In reading the foregoing over I could hardly keep from laughing at imagining all the practical arguments against such sweeping statements, because they always miss the point that the system within which these ideas are judged impractical is the very one the studies are intended to replace by something more natural. Sort of like the only thing wrong with pot is that it is illegal.

………………… and leave as periods."
-Neil Postman, professor and author (1931- )


Pisces Iscariot said...

Now you're talking!
You've got those 'revenge' teachers down pat.

Pocho said...

There is a book by Neil Postman you might like greg. It is called "Teaching As A Subversive Activity". No theory. Lots of do's. They work in two ways. 1) to enable teaching children instead of things, and 2) angering those in the system so self enamored with what they know, they just don't get it.

gregrandgar said...

Oh, yes! The difference between the vast majority of teachers and true mentors with Postman's understandings is a pretty good metaphor for the proportion of free thinking indulged by the general population, much less allowed or encouraged, in these days of isolated free speech areas and banned books. As we treat our children, they will treat the world.

Ché Bob said...

Great post! Along with Pocho's suggested reading are a couple more great reads:

Grace Llewellyn's "Guerrilla Learning" or "The Teenage Liberation Handbook: How to Quit School and Get a Real Life and Education"

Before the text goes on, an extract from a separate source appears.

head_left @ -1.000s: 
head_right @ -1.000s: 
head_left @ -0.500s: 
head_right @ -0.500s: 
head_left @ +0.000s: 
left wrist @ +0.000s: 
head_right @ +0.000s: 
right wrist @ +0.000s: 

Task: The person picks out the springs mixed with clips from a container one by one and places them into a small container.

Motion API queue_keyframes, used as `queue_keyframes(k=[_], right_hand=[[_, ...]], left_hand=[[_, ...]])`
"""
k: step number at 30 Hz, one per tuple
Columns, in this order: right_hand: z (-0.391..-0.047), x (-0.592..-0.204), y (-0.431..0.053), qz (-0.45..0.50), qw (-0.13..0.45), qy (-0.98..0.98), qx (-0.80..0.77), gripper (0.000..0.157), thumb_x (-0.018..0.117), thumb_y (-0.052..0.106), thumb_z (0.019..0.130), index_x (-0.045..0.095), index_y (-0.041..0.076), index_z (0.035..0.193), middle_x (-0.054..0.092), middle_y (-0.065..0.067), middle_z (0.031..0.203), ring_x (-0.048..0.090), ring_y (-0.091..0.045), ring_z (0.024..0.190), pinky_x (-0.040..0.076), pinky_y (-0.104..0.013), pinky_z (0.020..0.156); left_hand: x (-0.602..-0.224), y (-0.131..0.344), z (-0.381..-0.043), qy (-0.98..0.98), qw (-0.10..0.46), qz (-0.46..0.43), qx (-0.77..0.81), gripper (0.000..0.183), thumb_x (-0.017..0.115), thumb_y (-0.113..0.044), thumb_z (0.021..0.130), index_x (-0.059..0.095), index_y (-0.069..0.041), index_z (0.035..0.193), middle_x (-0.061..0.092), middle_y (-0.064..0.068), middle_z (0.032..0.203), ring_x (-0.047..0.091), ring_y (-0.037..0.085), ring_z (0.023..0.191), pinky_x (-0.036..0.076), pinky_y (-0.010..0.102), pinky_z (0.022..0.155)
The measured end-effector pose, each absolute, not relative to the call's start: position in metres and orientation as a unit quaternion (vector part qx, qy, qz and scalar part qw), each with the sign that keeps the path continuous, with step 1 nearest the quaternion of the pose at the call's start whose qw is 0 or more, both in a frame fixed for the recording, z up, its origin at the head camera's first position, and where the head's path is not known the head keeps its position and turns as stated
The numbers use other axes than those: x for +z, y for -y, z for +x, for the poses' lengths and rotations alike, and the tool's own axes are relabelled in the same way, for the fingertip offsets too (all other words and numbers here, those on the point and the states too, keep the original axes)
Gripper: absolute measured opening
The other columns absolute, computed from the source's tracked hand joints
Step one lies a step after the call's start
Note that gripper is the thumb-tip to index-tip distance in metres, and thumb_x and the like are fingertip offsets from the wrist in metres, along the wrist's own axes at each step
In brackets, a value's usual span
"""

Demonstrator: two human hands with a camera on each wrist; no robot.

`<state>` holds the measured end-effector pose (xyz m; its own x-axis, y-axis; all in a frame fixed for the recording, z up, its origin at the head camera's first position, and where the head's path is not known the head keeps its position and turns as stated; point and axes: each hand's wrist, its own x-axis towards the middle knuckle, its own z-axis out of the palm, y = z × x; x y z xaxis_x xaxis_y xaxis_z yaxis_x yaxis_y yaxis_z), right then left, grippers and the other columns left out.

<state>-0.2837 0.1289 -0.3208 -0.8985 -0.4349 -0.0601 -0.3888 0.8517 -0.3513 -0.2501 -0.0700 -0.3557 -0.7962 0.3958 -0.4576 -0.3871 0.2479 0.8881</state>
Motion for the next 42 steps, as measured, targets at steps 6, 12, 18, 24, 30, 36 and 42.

John Taylor Gatto also has some interesting thoughts that parallel your thinking: "Dumbing Us Down" and "A Different Kind of Teacher"

A.S. Neill's famous work: "Summerhill" (One of the biggest influences in my life)

Henry Giroux as well: "An Abandoned Generation"

Paulo Freire. Anything by him, but one can always start with: "Pedagogy of the Oppressed" or "Pedagogy of Hope"

Most of these educationalists approach learning from the standpoint that happiness, not productivity, should be the endgame of learning. This happiness is NOT one predicated on the accumulation of wealth and material things, but instead a genuine sense of happiness through mental and emotional freedom.

gregrandgar said...

Hi Che Bob,
Welcome to the Vapors, take shelter from the norm,
Thanks for the book list. One of the primary things I look for in any endeavor is whether it considers happiness as innate or to be achieved. When you spoke of happiness in relationship to these authors it wasn't quite clear to me whether you meant they were teaching the persuit of happiness or the nurturing and growth of the natural happiness with which they are born.

Ché Bob said...

A few of them at least definitely believe we must foster the natural happiness--A.S. Neill and Grace Llewellyn especially.

troutsky said...

Reading Summerhill was a profound experience for me as well, I believe I was in 7th grade and it helped the process of radicalization along. I was asked to speak in front of a bunch of educators and parents at a conference and I stood up and said children should be removed from their home environments and allowed to live in tribes! You could have heard a pin drop. I have revised my thinking somewhat (after raising my own tribe)but still feel pedagogy needs to be revolutionized.